PROBLEM TO WORK ON: List each line of the data that holds the string "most", please.

EXTRACTED MATERIAL:
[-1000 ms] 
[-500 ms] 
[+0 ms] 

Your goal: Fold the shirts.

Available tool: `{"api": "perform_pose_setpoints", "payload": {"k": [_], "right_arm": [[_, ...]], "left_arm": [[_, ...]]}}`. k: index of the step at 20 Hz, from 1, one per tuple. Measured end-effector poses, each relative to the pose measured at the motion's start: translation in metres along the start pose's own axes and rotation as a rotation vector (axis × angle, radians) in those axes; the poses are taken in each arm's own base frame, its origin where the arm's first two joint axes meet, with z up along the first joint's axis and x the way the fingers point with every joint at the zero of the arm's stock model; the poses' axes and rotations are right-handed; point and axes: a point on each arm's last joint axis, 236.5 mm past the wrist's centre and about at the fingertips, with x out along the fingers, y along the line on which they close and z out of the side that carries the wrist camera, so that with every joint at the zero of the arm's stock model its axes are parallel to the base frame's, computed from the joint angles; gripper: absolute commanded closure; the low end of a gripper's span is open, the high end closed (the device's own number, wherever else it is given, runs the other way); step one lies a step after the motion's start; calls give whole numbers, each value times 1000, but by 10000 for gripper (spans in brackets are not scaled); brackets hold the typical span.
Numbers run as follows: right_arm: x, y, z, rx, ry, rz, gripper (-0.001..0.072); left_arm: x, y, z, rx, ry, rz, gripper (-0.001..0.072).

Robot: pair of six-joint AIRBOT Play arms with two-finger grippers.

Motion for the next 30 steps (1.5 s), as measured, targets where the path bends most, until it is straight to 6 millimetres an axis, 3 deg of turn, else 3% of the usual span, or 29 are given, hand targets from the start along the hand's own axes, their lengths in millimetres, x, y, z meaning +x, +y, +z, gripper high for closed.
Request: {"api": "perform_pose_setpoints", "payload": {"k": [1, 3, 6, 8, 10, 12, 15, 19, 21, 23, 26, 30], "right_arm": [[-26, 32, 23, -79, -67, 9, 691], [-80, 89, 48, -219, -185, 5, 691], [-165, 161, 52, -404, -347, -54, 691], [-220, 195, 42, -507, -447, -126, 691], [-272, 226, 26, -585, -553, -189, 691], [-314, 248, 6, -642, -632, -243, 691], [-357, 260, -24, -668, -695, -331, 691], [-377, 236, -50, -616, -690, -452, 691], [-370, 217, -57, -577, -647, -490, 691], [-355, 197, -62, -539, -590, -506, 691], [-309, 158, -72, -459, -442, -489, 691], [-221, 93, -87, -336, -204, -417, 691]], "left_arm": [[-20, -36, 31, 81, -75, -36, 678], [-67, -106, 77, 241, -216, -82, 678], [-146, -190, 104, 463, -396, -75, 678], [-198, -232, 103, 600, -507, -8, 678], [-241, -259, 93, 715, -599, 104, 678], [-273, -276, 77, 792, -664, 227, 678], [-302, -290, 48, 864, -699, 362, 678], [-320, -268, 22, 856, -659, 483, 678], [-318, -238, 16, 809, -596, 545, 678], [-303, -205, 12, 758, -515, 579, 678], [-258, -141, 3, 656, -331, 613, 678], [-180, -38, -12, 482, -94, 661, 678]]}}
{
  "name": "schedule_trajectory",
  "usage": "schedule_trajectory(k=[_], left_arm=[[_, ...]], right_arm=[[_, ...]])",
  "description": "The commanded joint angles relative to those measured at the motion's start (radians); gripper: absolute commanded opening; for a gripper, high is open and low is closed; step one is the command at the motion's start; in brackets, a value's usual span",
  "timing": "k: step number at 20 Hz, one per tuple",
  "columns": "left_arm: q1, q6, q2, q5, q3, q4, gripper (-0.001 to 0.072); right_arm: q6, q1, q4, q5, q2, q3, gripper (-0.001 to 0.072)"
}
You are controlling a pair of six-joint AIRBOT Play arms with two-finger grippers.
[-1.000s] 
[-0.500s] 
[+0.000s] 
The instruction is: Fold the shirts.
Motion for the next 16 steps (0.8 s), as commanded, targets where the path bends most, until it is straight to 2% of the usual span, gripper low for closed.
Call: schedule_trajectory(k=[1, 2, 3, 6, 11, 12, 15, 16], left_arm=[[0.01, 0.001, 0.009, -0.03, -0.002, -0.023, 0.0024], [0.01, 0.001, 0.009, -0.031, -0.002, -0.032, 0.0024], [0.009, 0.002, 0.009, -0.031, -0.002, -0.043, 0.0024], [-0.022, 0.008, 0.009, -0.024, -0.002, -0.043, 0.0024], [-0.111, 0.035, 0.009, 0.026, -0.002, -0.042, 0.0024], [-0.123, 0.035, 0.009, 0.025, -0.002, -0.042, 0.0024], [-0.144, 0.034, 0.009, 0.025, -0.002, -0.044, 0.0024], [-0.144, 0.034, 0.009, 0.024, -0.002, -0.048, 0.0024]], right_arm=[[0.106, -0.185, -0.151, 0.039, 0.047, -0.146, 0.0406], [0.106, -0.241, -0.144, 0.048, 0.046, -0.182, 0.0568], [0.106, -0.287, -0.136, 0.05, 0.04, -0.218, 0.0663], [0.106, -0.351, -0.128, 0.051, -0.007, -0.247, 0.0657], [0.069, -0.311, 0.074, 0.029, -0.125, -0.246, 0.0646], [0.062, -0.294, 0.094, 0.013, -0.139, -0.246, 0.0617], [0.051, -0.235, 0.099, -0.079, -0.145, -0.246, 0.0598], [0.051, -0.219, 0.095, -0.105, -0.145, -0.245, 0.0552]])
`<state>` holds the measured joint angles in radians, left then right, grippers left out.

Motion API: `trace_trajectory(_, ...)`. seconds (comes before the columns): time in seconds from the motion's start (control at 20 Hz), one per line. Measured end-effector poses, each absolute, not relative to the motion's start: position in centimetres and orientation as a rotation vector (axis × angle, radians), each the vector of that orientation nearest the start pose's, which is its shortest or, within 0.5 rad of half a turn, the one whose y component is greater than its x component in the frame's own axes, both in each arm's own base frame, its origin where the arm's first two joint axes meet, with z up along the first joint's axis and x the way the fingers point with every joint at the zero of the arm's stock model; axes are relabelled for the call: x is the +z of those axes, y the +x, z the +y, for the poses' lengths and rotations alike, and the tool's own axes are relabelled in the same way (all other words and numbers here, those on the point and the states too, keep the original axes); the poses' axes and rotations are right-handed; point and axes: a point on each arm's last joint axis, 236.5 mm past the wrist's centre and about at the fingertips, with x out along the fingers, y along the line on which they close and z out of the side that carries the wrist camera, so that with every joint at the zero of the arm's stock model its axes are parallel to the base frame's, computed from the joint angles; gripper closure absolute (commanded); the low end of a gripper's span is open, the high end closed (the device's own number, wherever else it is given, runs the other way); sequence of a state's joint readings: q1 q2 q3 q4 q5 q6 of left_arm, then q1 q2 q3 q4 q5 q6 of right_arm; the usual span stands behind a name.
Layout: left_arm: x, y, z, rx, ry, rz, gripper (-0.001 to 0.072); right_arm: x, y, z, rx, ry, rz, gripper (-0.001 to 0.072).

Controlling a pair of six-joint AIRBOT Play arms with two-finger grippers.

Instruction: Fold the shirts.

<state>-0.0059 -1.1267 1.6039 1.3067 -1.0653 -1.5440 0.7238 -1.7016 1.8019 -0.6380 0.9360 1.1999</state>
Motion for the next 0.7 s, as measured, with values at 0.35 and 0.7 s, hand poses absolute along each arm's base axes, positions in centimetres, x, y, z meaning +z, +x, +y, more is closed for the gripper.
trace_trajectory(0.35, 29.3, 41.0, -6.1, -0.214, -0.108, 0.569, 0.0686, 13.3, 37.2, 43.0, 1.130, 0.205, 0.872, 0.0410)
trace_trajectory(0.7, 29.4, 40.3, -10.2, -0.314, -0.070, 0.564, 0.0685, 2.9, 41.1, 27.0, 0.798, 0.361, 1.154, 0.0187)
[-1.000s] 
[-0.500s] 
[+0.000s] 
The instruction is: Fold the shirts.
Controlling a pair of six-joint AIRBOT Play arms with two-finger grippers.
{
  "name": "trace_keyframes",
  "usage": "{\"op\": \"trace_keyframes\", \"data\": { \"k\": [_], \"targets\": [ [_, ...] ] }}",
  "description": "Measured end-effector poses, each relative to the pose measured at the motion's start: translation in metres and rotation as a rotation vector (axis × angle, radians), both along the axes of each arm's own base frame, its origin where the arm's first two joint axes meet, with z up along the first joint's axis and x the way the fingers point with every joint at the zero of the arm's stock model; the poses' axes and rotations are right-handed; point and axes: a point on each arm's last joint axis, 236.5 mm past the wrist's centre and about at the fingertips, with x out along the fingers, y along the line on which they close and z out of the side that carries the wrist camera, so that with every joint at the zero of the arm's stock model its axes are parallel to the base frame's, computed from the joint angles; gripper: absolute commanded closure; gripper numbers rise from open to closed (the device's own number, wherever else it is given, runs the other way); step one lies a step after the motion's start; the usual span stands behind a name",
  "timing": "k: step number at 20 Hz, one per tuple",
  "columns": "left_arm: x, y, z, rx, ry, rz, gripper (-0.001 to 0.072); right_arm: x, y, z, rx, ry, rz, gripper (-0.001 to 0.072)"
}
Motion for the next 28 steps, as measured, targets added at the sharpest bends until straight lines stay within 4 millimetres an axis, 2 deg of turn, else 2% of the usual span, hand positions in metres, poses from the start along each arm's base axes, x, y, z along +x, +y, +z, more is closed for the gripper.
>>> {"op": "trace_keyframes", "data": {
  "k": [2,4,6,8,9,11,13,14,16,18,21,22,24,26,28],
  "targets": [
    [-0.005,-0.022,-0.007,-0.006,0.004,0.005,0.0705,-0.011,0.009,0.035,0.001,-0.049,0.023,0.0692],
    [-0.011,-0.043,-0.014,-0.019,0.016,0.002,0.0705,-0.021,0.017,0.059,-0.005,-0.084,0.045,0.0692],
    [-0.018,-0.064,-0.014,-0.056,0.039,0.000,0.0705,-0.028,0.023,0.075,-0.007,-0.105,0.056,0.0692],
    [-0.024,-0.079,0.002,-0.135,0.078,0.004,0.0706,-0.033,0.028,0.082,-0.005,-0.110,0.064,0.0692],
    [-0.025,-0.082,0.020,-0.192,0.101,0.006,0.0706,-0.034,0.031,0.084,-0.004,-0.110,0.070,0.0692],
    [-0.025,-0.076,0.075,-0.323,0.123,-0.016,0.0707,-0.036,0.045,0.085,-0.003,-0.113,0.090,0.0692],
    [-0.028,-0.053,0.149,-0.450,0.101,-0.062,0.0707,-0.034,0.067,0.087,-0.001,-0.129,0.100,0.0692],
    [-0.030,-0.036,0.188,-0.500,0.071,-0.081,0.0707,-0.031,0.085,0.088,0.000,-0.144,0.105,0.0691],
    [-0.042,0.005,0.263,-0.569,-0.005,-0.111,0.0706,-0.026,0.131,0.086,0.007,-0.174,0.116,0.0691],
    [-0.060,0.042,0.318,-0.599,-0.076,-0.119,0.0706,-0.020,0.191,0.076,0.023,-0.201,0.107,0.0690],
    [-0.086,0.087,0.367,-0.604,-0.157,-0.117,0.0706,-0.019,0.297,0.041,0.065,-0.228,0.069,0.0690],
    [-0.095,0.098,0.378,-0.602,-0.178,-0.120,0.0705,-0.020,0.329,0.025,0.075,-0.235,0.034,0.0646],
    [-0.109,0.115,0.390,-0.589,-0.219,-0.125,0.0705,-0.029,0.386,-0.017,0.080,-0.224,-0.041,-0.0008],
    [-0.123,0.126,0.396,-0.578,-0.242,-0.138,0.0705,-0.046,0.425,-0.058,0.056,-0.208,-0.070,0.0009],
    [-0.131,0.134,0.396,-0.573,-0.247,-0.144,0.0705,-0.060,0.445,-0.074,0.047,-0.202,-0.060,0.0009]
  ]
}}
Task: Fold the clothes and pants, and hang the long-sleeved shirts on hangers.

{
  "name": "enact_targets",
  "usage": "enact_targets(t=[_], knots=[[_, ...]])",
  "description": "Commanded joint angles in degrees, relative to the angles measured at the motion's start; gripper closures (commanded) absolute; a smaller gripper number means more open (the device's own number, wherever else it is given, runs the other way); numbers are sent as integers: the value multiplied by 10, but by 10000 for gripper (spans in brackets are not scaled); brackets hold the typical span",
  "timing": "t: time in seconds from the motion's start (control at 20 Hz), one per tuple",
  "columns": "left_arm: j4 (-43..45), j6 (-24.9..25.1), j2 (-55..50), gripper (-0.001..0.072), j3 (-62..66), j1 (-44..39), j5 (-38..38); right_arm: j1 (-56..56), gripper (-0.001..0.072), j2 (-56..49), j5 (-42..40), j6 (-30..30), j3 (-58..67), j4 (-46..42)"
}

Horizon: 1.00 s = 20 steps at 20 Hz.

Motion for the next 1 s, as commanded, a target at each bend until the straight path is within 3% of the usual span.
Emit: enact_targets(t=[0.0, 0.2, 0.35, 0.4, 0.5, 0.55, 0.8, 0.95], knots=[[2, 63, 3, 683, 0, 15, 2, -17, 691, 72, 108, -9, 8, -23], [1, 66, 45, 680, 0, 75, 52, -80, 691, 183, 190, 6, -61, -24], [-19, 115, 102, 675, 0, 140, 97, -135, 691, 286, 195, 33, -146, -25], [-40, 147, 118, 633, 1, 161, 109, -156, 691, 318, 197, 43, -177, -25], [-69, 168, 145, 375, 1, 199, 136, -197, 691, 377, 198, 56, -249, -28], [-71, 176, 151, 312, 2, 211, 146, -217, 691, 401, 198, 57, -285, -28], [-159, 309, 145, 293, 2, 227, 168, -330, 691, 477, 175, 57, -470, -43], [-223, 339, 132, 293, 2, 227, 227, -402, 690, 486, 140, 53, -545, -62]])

RESPONSE:
Motion for the next 30 steps (1.5 s), as measured, targets where the path bends most, until it is straight to 6 millimetres an axis, 3 deg of turn, else 3% of the usual span, or 29 are given, hand targets from the start along the hand's own axes, their lengths in millimetres, x, y, z meaning +x, +y, +z, gripper high for closed.
Motion for the next 16 steps (0.8 s), as commanded, targets where the path bends most, until it is straight to 2% of the usual span, gripper low for closed.

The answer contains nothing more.